阎燕,鲜于辅随阎柔进入军帐,阎柔叫两个人座,自已从桌上拿了两个杯子,倒了两杯水奉上。

阎燕,鲜于辅接过水杯,猛灌了一口,舒了口气,将水杯放在桌子上,阎燕,鲜于辅是六月份来找阎柔的,当里天气还是很热,一路赶来,累的虚脱。

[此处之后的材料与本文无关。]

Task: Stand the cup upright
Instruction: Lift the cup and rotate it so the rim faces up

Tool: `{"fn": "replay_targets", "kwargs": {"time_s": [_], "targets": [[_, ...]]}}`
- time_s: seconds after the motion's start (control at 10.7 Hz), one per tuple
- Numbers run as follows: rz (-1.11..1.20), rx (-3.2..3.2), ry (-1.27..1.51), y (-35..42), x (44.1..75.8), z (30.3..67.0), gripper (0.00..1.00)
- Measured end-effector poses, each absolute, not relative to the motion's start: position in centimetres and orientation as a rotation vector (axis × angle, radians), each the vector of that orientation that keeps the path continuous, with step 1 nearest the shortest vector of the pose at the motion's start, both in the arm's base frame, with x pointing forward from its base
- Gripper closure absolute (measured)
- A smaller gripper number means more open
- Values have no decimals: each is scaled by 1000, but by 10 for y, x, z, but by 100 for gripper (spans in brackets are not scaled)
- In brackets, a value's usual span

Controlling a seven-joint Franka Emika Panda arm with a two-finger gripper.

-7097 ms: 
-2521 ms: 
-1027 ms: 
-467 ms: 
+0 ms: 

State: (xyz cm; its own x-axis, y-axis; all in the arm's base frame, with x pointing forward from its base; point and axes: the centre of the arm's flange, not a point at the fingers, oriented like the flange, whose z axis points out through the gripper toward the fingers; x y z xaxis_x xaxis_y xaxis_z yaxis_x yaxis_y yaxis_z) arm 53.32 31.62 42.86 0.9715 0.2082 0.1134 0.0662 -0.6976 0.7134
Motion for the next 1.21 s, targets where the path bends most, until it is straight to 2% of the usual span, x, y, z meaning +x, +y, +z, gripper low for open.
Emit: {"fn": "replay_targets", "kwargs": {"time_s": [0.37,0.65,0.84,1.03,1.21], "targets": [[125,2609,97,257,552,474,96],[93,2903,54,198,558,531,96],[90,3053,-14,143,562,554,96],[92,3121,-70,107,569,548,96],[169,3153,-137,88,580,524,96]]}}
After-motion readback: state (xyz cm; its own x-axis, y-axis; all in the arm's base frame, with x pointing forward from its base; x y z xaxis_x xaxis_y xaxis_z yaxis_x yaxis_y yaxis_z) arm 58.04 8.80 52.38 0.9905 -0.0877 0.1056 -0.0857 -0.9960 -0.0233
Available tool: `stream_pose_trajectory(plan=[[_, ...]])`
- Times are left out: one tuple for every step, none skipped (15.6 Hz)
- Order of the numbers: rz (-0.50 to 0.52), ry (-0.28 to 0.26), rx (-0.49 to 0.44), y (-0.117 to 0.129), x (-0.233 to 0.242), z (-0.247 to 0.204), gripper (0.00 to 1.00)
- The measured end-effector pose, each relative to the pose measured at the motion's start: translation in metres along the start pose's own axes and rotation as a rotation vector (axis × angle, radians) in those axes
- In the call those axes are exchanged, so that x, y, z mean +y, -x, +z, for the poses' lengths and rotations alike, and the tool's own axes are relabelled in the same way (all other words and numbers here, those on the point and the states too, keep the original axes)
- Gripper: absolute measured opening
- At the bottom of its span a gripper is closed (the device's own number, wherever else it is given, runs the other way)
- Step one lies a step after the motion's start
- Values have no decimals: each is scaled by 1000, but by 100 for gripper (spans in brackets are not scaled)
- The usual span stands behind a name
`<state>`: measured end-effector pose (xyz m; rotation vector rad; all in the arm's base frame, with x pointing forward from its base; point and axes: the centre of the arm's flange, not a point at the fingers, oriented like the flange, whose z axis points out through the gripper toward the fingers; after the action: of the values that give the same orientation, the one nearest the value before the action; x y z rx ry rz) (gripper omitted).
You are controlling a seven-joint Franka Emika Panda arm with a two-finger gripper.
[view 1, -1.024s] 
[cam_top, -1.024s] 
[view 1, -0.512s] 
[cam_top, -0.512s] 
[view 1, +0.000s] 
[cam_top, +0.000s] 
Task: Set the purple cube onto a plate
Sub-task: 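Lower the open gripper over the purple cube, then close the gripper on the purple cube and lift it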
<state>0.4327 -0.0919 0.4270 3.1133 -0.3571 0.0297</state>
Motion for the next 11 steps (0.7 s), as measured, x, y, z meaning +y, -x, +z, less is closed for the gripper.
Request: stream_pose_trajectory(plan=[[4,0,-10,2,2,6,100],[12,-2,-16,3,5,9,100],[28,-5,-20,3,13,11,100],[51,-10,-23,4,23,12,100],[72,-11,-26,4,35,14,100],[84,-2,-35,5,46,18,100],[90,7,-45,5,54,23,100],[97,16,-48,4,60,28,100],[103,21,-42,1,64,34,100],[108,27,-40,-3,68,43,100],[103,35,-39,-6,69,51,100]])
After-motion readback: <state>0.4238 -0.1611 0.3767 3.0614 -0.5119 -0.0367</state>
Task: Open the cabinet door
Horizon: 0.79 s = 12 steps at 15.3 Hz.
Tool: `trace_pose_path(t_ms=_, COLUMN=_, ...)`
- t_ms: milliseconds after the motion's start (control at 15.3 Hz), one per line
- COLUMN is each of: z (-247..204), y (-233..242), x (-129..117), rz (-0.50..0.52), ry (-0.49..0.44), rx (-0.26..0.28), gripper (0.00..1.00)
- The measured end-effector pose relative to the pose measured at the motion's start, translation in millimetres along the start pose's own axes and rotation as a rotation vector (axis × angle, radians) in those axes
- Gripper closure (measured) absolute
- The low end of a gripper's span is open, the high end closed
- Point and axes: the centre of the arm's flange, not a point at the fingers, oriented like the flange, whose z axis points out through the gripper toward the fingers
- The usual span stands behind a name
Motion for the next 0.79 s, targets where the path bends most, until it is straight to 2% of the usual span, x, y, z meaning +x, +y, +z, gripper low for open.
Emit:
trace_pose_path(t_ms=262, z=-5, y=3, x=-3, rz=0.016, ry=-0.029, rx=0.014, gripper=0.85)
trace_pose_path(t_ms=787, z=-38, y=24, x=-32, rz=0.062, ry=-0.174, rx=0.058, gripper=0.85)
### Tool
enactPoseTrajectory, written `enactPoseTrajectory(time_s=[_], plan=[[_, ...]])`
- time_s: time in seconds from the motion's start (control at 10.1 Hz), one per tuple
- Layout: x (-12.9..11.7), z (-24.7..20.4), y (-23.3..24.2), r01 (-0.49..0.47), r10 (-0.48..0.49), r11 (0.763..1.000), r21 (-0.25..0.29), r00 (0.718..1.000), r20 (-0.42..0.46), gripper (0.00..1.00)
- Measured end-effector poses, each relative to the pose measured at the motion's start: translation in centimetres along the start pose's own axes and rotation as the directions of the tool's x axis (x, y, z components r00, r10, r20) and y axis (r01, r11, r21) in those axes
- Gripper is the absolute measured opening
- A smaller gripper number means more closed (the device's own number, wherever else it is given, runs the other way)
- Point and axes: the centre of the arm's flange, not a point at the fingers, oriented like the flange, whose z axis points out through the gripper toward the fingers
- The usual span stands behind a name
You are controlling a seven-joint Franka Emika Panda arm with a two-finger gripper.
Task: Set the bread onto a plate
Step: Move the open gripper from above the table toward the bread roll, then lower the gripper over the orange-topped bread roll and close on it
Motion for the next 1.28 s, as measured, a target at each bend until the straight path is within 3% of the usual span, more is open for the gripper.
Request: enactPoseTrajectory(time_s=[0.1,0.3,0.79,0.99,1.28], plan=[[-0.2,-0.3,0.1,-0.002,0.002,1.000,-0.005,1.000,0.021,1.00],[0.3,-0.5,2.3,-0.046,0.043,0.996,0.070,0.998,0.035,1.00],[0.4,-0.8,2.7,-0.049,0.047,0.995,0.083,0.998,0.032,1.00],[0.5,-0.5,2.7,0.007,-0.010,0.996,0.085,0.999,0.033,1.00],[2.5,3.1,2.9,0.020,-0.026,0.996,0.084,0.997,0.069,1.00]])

古人的耐热很强,我估计放在现在都中暑了,阎柔见二人气色转好,就开始发话,“你等二人如此天热赶来,所谓何事。”

阎燕答道:“刘幽州之仇尚记得否?”

阎柔眉头紧皱,低头思索,数息之后,阎柔抬头问道:“可是有法与刘幽州报仇血恨?”

阎柔倒是一个铁骨汉子,刘幽州赎他,让他有自由之身,又做得军司马,虽讲不上大富大贵,但也是想当的不错的,在乌恒人那里做奴隶,每天呼来喝去,端茶倒水的,吃不饱,睡不好的,阎柔见其兄长如此讲道,便知其意。

阎燕看向鲜于辅,鲜于辅接话道,“我等欲兴兵讨伐公孙瓒为刘幽州报仇,不知阎司马愿加入我等否?”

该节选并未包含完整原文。